Jak wygląda gra siedmiu na siedmiu? Zgaduję, że jest to inny wymiar czasowy i inne boisko.

Na mistrzostwach Polski graliśmy dwa razy po 25 minut ze spalonymi. Mecz rozgrywany jest na połówce normalnego boiska. Formacja jest inna niż w normalnej piłce, bo gra się tu raczej defensywnie z trzema obrońcami, rozchodzimy się jak najszerzej i każdy piłkarz musi być zaangażowany w defensywie.

Dużo osób nie wie, jak wygląda piłka nożna dla niedosłyszących, ponieważ od tej standardowej trochę się rożni. Jak wygląda np. komunikacja miedzy sędzią a piłkarzem?

Logiczne, że nie wszyscy zawodnicy mają taki sam ubytek słuchu. Niektórzy zawodnicy potrafią usłyszeć gwizdek, zatrzymać grę i przestać grać, jednak zawodnicy z większym ubytkiem słuchu gwizdka nie słyszą i grają dalej, dlatego sędzia główny ma jeszcze chorągiewkę, taką jak boczny, i macha nią, aby zatrzymać grę. Jeśli gra toczy się dalej, bo ktoś tego nie zauważył, to po prostu próbujemy aż do skutku. Wszystkie znaki jak rzut karny, rzut wolny, koniec meczu są takie same co na normalnych meczach, tyle że sędzia ma dodatkowo chorągiewkę.

Sędzia, oprócz chorągiewki, jest dodatkowo jeszcze przygotowany? Powinien znać język migowy i najważniejsze zwroty czy jest to po prostu zwykły sędzia?

W turniejach, na których grałem, byli to zwykli sędziowie, którzy dostają pewne wytyczne, żeby wiedzieć, jak dokładnie sędziować i się z tym obchodzić, i tego muszą się trzymać.

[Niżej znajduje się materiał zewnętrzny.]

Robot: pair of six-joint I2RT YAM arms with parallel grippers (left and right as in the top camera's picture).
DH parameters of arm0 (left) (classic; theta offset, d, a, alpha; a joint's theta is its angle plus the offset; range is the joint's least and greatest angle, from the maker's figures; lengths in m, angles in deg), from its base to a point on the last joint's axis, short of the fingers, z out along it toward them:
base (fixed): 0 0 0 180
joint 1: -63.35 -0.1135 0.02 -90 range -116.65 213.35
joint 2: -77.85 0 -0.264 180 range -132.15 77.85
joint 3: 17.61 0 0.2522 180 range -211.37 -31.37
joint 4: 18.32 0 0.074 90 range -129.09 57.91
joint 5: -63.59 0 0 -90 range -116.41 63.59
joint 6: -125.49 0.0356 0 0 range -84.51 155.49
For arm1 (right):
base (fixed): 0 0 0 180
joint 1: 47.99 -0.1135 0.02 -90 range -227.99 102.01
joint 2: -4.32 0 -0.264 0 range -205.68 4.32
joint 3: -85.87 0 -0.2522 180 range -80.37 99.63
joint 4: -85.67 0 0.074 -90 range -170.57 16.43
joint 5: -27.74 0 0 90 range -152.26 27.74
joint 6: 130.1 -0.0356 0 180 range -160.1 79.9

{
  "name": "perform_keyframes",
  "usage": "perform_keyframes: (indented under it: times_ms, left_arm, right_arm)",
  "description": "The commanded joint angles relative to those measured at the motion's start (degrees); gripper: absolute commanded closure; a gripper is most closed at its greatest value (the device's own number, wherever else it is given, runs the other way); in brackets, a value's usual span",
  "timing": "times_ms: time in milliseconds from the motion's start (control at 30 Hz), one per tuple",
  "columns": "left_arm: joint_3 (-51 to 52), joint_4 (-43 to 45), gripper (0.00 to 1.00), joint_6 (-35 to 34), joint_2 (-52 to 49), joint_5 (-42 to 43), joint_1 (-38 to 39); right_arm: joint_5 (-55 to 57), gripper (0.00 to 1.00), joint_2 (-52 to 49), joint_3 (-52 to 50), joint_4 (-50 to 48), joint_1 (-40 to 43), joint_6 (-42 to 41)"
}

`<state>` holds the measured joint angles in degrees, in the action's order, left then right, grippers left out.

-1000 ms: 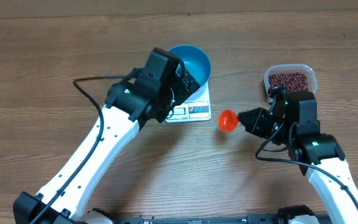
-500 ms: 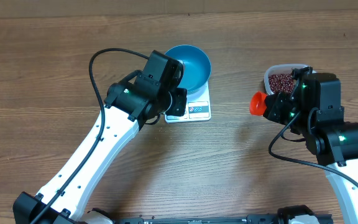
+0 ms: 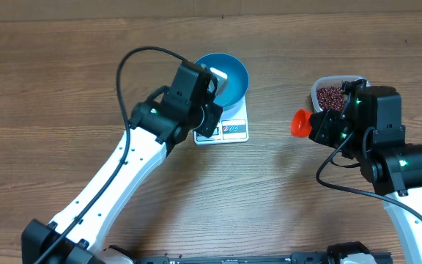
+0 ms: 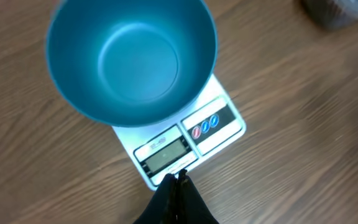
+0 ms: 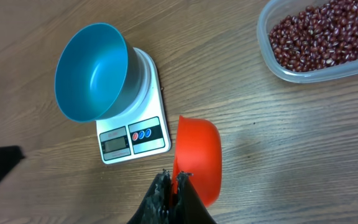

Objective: Scoop item into bowl and weigh 150g on scale
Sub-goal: 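Move the left gripper down to the scale's buttons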

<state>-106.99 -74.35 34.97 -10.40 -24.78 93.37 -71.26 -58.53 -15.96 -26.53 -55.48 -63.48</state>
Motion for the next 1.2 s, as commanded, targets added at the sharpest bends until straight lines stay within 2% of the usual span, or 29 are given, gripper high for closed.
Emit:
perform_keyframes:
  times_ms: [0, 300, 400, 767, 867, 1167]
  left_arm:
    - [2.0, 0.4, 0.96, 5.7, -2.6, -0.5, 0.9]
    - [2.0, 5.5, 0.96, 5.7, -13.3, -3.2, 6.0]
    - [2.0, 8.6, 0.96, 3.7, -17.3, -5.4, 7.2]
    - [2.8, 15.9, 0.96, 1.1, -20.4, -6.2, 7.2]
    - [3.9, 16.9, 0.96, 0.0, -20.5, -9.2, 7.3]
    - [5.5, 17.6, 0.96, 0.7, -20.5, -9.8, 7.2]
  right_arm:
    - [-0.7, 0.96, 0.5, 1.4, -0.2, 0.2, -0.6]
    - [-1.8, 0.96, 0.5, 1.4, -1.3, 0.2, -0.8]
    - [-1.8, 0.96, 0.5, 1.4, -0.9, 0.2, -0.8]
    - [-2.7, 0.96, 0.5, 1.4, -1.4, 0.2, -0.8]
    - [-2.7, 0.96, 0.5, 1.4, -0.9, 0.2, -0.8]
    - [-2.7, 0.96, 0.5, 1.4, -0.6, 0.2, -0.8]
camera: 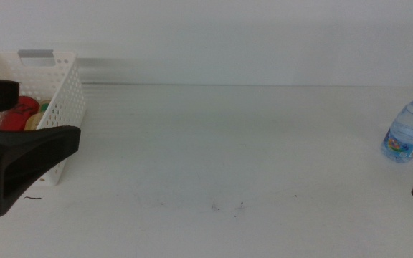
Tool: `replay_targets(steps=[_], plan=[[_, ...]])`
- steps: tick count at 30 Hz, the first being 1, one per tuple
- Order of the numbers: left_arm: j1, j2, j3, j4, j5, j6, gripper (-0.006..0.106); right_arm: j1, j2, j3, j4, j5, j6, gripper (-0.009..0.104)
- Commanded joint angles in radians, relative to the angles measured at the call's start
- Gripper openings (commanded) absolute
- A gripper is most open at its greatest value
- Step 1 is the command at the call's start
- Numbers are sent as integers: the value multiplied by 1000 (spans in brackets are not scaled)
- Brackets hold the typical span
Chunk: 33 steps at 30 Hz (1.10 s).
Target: Use arms to grab the bottles and put them into the dustbin to the left of the table.
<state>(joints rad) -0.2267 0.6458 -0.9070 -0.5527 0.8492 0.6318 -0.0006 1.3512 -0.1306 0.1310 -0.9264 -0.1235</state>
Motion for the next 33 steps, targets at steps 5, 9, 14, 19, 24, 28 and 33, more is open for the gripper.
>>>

Grasz na obronie, a gra na tej pozycji wymaga dobrej komunikacji, aby dobrze ustawić zawodników, ostrzec ich przed napastnikiem. Tutaj trzeba mieć swoje sposoby. Jak wygląda komunikacja między zawodnikami?

Na pewno porozumiewamy się językiem migowym i prostymi znakami. Rzut rożny zazwyczaj kryjemy 1 na 1, więc żeby pokazać, że łapiemy w pary, to robimy szczypce z kciuka i palca wskazującego, czyli uderzamy tymi palcami o siebie. Czasami po prostu trącamy zawodnika i pokazujemy, kogo ma pokryć. Znajomość języka migowego jest dość ważna. Ja jeszcze wszystkiego nie umiem, ale podstawowe zwroty znam i potrafię się porozumieć z innymi.

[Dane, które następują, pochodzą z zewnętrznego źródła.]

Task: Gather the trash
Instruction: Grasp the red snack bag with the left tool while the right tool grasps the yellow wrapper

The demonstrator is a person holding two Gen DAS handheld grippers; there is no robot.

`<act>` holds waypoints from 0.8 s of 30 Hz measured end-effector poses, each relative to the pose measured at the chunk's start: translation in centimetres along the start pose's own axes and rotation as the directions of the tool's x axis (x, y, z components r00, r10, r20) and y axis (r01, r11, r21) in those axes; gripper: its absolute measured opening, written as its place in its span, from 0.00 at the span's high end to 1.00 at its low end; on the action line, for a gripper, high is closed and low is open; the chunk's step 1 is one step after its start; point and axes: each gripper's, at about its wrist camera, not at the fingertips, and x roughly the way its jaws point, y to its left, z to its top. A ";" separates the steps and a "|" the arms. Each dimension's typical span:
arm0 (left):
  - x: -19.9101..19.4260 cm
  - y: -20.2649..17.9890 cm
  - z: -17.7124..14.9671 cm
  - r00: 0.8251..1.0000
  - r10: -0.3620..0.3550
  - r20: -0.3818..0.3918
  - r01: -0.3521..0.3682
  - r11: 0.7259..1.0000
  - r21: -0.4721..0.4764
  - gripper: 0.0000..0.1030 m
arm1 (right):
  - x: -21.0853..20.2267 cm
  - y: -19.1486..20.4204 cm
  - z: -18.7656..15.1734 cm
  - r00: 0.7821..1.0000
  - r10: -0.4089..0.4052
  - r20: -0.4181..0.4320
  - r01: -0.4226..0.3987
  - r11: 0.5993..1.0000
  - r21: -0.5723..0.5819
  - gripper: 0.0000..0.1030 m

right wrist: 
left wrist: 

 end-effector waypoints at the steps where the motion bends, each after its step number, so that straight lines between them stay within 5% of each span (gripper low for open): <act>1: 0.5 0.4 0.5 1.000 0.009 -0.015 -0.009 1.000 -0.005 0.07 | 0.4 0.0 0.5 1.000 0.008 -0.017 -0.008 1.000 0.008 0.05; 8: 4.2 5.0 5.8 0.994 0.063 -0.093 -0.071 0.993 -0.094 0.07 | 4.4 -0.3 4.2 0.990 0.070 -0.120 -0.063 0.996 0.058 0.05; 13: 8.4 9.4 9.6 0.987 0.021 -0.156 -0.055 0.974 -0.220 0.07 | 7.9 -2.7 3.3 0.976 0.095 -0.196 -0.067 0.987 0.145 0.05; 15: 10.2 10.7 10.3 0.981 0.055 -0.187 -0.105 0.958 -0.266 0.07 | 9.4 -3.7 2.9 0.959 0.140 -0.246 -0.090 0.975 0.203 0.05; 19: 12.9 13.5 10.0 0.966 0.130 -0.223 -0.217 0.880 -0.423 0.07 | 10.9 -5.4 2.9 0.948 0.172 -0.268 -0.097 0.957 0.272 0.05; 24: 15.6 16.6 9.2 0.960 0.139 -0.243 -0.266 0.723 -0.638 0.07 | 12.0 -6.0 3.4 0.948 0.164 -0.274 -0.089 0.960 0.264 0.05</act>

Najlepiej czujesz się na boku obrony? Gol i dwie asysty na mistrzostwach Polski podczas gry ze starszymi zawodnikami to niezły dorobek.

Moim atutami są szybkość i siła. Często też jestem wystawiany nawet na skrzydle. Potrafię biegać przez cały mecz, nie męczę się, dla mnie to nie problem. Słabo czuje się w akcjach ofensywnych, bo nie czuję się dobry w dryblingu. Najbardziej bazuję na szybkości, wymijając po prostu innych zawodników.

Zostałeś nawet powołany do reprezentacji Polski U-21. Jakie to uczucie znaleźć się w kadrze narodowej?

Informację dostałem w zasadzie na kilka dni przed zgrupowaniem, zostałem zauważony i dostałem pytanie, czy chciałbym grać w kadrze narodowej. Na początku się zdziwiłem się, bo pamiętałem wcześniej obelgi kolegów, kiedy grałem w normalnym klubie, że jedyne, co będę mógł, to grać w kadrze dla niedosłyszących, że to będzie bez sensu, ale ja się tym w ogóle nie przejmowałem. Kiedy dostałem zapytanie o grę dla reprezentacji, podekscytowałem się i nie zastanawiałem się nawet przez chwilę. Marzenia w jakimś stopniu w grze z orłem na piersi się spełniają, bo można być częścią reprezentacji własnego kraju i walczyć na mistrzostwach Europy i mistrzostwach świata.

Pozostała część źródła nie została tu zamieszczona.